Be it about having credits for previous coursework transferred at the beginning of one’s studies at the mdw, or receiving one’s academic degree at the end: all students, sooner or later, come into contact with the mdw’s director of studies. Since March of 2019, this post has been occupied by Ester Tomasi-Fumics, who pursues a broad spectrum of activities in this function. And in speaking with this energetic legal expert, who’s worked at the mdw since 2003, it quickly becomes clear: the wide-ranging responsibilities of the director of studies couldn’t be in better hands. Tomasi-Fumics also continues to be responsible for matters of curriculum development and legal aspects of studies at the Vice Rectorate for Academic Affairs and Young Artists‘ Promotion, an area in which she’s gathered extensive experience that is now proving useful in her new position.
It’s with infectious enthusiasm that Tomasi-Fumics sketches out her history at the mdw: in her initial job as a legal expert working for the Office of the Dean of Instrumental Studies, she got to know the area of curriculum development—“which is the area of my work that’s closest to my heart”. Beginning in 2004, she also took on responsibility for legal aspects of studies at the mdw—and “even so, I got bored,” recalls Tomasi-Fumics with a smile. So she then accepted an invitation to go abroad and work for the European Association of Conservatoires (AEC) in Utrecht, which was busy implementing the Bologna Process at universities of music. In doing so, Tomasi-Fumics became acquainted with a number of central questions and problems that places of university-level music education in various countries are currently facing: “How to position oneself as an institution? Where are music in general and training for classical music in particular headed? The high standards that apply in classical music are rising ever-higher. And the work itself is changing, calling for new skills that current training programmes don’t cover.”

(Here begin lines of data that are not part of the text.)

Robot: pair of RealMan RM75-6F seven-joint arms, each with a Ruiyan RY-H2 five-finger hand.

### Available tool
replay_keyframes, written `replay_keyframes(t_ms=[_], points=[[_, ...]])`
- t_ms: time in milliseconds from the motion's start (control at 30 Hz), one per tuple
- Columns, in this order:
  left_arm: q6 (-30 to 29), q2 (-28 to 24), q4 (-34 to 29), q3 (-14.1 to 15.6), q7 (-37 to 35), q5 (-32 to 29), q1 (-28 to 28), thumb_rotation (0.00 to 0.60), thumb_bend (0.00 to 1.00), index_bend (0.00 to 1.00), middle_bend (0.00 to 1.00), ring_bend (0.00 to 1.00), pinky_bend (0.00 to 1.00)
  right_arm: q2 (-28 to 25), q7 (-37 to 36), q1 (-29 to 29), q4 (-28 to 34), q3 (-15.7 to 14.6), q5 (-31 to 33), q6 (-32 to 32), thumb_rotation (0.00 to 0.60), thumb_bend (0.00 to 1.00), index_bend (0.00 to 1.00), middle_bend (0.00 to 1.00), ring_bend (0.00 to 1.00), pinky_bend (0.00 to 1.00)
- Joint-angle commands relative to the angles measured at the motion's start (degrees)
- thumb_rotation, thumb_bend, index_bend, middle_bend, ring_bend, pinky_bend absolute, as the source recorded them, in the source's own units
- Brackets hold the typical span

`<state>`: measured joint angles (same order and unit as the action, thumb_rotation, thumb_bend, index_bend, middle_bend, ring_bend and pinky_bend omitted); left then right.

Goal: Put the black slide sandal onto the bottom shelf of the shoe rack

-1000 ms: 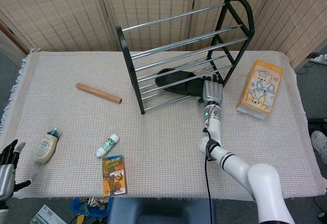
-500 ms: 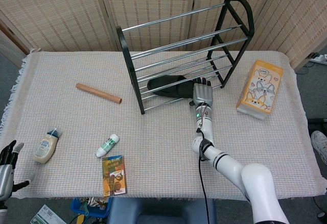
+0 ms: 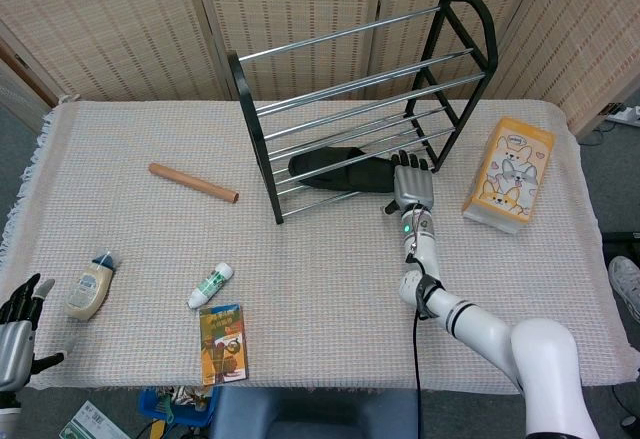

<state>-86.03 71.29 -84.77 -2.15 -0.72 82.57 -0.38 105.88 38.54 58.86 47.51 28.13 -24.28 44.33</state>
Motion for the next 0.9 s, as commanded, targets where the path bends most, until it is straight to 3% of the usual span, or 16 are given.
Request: replay_keyframes(t_ms=[33,200,300,600,900], points=[[0.1,0.0,-0.1,0.0,0.1,-0.1,0.0,0.6,0.24,0.11,0.0,0.0,0.17,-0.5,1.4,0.2,-0.8,-0.5,1.6,-0.5,0.6,0.13,0.0,0.02,0.0,0.04],[0.1,-0.1,-0.4,-0.1,0.5,-0.2,0.0,0.6,0.24,0.11,0.0,0.0,0.17,0.3,4.8,1.6,-3.8,-1.6,4.1,-2.0,0.6,0.3,0.0,0.08,0.0,0.04],[0.1,-0.3,-0.5,-0.1,0.5,-0.5,0.1,0.6,0.24,0.11,0.0,0.0,0.17,0.9,5.5,2.2,-5.5,-1.9,4.9,-3.2,0.6,0.34,0.0,0.1,0.0,0.04],[-0.2,-0.1,-0.2,0.0,0.2,-0.6,0.5,0.6,0.24,0.11,0.0,0.0,0.17,1.4,3.5,2.3,-6.8,-3.1,3.0,-6.0,0.6,0.37,0.0,0.13,0.0,0.04],[-0.1,0.1,0.3,0.0,-0.1,-0.5,0.5,0.6,0.24,0.11,0.0,0.0,0.17,-1.7,-1.5,-0.7,0.2,-6.3,-4.8,-4.9,0.6,0.37,0.0,0.13,0.0,0.04]])
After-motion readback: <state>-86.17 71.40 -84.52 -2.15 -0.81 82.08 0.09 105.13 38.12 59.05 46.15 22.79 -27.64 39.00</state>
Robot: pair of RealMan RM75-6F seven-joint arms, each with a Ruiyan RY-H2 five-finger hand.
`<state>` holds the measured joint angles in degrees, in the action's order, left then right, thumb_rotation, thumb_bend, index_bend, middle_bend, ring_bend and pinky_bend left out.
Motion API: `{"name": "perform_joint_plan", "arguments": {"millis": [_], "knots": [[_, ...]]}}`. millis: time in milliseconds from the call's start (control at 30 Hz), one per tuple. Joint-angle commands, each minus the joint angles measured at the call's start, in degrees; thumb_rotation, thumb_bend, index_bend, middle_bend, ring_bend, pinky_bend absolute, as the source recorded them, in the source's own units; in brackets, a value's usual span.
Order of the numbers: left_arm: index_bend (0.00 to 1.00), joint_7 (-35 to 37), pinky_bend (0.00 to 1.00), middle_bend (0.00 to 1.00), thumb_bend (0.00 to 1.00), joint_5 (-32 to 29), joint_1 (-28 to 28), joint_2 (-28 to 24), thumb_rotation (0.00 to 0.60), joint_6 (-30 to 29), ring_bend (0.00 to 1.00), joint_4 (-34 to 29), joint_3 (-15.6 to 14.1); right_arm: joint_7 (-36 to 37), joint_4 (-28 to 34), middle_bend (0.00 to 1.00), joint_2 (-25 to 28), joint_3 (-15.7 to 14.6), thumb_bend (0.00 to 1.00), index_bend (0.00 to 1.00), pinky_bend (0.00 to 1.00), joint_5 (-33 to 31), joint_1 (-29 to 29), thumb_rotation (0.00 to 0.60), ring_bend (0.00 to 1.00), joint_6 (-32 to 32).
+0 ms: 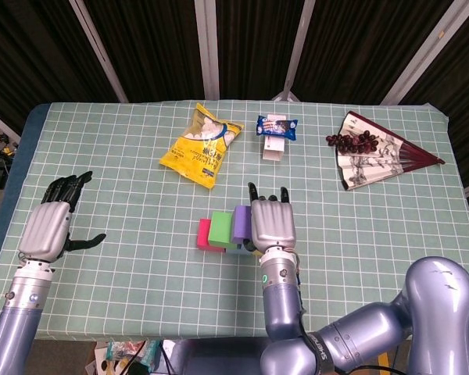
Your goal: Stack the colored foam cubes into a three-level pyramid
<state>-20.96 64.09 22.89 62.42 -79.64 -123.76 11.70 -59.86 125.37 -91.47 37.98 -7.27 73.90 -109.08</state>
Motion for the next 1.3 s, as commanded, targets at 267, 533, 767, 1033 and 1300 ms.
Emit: {"name": "perform_joint_plan", "arguments": {"millis": [267,533,767,1033,1300], "knots": [[0.0,0.03,0.05,0.12,0.07,-0.18,0.04,-0.07,0.6,0.01,0.08,-0.02,0.06,-0.7,-0.38,0.5,-0.74,-0.07,0.29,0.01,0.0,0.98,0.07,0.6,0.25,-0.29],[0.0,-0.01,0.05,0.12,0.06,-0.26,0.05,-0.16,0.6,-0.01,0.08,-0.15,0.06,-1.73,-0.23,0.5,-1.05,0.3,0.29,0.01,0.0,1.56,0.35,0.6,0.25,-1.21],[0.0,-0.07,0.05,0.12,0.06,-0.22,0.04,-0.25,0.6,-0.07,0.08,-0.3,0.05,-2.37,-0.35,0.5,-1.34,0.31,0.29,0.01,0.0,1.48,0.17,0.6,0.25,-1.67],[0.0,-0.13,0.05,0.12,0.07,-0.31,0.11,-0.22,0.6,0.05,0.08,-0.21,-0.01,-2.78,-0.23,0.5,-1.72,0.56,0.29,0.01,0.0,1.69,0.04,0.6,0.25,-1.96],[0.0,-0.23,0.05,0.12,0.07,-0.25,0.13,-0.15,0.6,0.0,0.08,-0.21,-0.07,-3.14,-0.33,0.5,-2.12,0.66,0.29,0.01,0.0,1.77,-0.19,0.6,0.25,-2.09]]}}
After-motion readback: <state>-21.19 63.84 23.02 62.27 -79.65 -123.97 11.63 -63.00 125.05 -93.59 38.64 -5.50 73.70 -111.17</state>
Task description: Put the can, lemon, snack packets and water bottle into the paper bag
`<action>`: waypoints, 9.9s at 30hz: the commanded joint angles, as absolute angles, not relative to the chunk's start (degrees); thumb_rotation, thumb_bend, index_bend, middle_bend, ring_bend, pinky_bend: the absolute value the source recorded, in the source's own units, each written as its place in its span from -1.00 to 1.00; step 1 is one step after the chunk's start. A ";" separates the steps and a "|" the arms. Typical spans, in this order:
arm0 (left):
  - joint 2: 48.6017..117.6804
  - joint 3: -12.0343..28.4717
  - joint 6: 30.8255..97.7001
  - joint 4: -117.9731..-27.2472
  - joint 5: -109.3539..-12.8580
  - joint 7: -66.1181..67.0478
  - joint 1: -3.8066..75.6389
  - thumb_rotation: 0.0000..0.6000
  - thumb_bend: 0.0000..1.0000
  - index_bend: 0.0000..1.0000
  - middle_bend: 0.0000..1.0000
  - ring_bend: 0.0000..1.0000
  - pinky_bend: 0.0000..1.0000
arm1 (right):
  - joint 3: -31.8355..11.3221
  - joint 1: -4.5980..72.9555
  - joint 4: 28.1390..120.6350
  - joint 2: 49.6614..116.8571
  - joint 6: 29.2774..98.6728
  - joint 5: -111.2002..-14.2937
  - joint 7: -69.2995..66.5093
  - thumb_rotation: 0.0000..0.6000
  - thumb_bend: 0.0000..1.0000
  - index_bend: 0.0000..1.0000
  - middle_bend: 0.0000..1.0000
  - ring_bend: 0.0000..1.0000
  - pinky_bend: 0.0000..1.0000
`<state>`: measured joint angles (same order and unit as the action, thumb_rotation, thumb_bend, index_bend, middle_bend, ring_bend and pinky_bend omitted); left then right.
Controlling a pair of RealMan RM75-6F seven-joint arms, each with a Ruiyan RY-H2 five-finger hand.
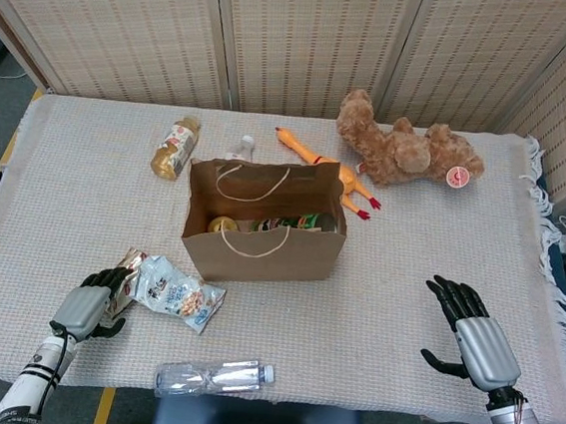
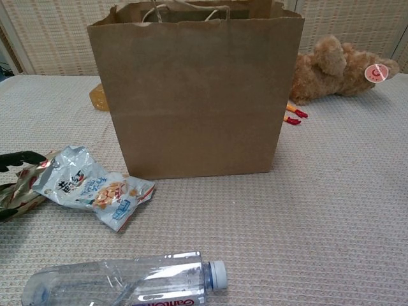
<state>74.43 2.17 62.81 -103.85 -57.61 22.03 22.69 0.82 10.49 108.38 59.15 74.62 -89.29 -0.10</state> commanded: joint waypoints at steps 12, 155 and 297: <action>76.46 1.60 61.27 -102.06 -53.70 24.19 24.31 1.00 -0.26 -1.00 -1.00 -1.00 -0.84 | 0.84 10.46 108.67 59.42 74.44 -88.85 0.32 1.00 -0.76 -0.97 -1.00 -1.00 -1.00; 61.03 -6.23 75.98 -89.07 -103.33 -17.26 14.39 1.00 -0.13 -0.88 -0.94 -1.00 -0.66 | 0.89 11.90 107.54 61.14 72.07 -87.36 1.73 1.00 -0.76 -0.93 -1.00 -1.00 -1.00; 78.45 30.51 63.32 -108.49 -43.10 6.66 56.64 1.00 0.38 0.38 0.39 0.27 0.46 | 0.27 14.29 107.21 60.06 66.99 -83.00 -2.16 1.00 -0.76 -0.90 -1.00 -1.00 -1.00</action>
<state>77.58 30.89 63.71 -109.06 -43.90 6.24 55.84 0.32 14.21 107.26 60.11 67.14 -83.16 -2.02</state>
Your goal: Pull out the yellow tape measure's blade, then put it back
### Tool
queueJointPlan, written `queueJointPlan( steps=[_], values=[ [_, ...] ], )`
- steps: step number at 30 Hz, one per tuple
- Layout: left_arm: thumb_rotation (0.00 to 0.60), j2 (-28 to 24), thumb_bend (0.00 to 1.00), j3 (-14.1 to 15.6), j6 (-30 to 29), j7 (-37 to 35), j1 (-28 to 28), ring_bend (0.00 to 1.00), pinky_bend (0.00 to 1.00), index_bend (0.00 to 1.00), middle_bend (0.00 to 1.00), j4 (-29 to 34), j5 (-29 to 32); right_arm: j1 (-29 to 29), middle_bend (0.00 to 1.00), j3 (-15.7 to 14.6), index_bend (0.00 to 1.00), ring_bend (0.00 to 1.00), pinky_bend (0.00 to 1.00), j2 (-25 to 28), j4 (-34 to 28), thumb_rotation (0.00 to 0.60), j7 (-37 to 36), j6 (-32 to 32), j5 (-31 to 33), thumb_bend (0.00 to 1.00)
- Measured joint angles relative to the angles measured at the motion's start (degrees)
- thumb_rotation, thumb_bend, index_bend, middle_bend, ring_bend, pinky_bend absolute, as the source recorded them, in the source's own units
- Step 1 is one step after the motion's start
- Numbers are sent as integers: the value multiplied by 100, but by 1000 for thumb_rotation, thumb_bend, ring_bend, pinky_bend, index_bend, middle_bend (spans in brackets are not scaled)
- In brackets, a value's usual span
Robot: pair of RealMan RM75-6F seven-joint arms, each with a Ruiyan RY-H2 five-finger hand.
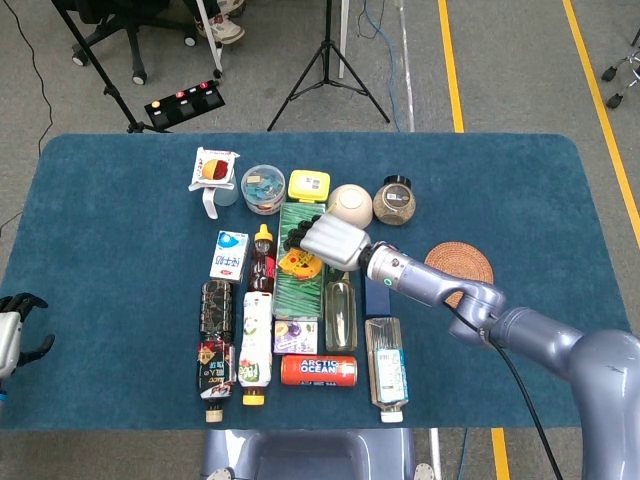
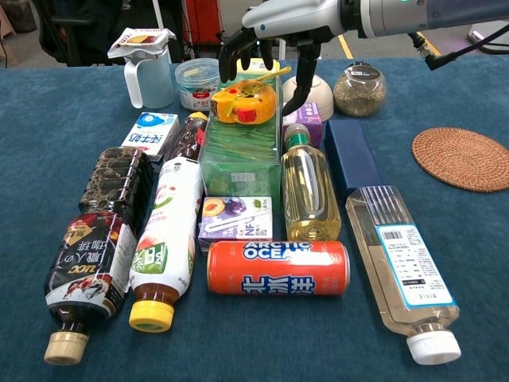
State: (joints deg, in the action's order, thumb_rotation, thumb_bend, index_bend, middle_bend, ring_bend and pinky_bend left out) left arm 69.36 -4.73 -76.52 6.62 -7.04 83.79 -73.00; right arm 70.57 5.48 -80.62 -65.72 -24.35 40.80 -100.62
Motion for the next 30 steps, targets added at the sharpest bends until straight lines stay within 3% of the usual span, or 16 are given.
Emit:
queueJointPlan(
  steps=[15,30],
  values=[
    [600,30,249,4,8,-150,43,224,291,327,290,-148,20,249,264,-198,255,267,355,-104,132,600,-13,-174,205,175],
    [600,43,251,2,39,-220,41,224,291,328,289,-209,1,329,368,-274,400,404,448,-151,139,600,97,-258,450,174]
  ],
)
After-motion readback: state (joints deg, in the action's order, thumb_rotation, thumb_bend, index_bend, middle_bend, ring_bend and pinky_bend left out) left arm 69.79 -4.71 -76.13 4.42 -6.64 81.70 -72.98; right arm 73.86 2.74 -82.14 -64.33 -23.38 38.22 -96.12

To this day, she continues to benefit from her international contacts and experiences, says Tomasi-Fumics, who eventually returned to the mdw “with an urge to tackle things head-on”. Having drawn strength and conviction from her impressions of other European institutions, she began devoting herself more and more to curriculum development and advising: “And it was suddenly no longer boring—in fact, I always wanted to devote more time to it than I had.”
Director of Studies Tomasi-Fumics and her office are responsible not just for credit transfer and the recognition of qualifications, but also for leave approvals, academic degrees, individual courses of study, and sometimes for invalidating exam scores. Particularly when it comes to interpreting the laws that govern academic studies, arts universities enjoy numerous individual exceptions that, nonetheless, need to be formally defined. Tomasi-Fumics lists a few of these: “At the mdw-, we have lots of commission-evaluated exams, which are more the exception at other universities; we also design our curricula differently, and our entire situation is really a thing unto itself. The instruction we offer is highly interactive and provided individually or in small groups. So there’s lots of teaching going on, along with a battle for the students’ time because we can’t have them being absent, neither in individual lessons nor in orchestra rehearsals—both are important. These are problems that other universities, with their lectures and overfilled lecture halls, don’t really have.”
The major challenges to which Tomasi-Fumics is looking forward as she begins her term in office include working on exam culture. “Our processes are highly individual, so it’s difficult to lay down and monitor clearly defined standards. Amidst all the established exam traditions, however, it’s necessary—no matter how tough it may be—to make sure that everything can be relied upon to run according to procedures that are clearly defined.”
Her work, placed entirely in the service of artistic creativity and education, remains interesting: “I’m there for the film people to the same extent that I’m responsible for church music—even though these two fields could hardly be more different! And it would be impossible for a solitary director of studies to cover everything on their own. It’s only working together with my deputy Stefan Schön and the rest of my office that all this can be done. So I’m very glad that I’ve got such great people on my team.” Ester Tomasi-Fumics views her own responsibility as being that of developing and building, “but after that, things have to run on their own—so it has to be possible for other people to take up the reins.”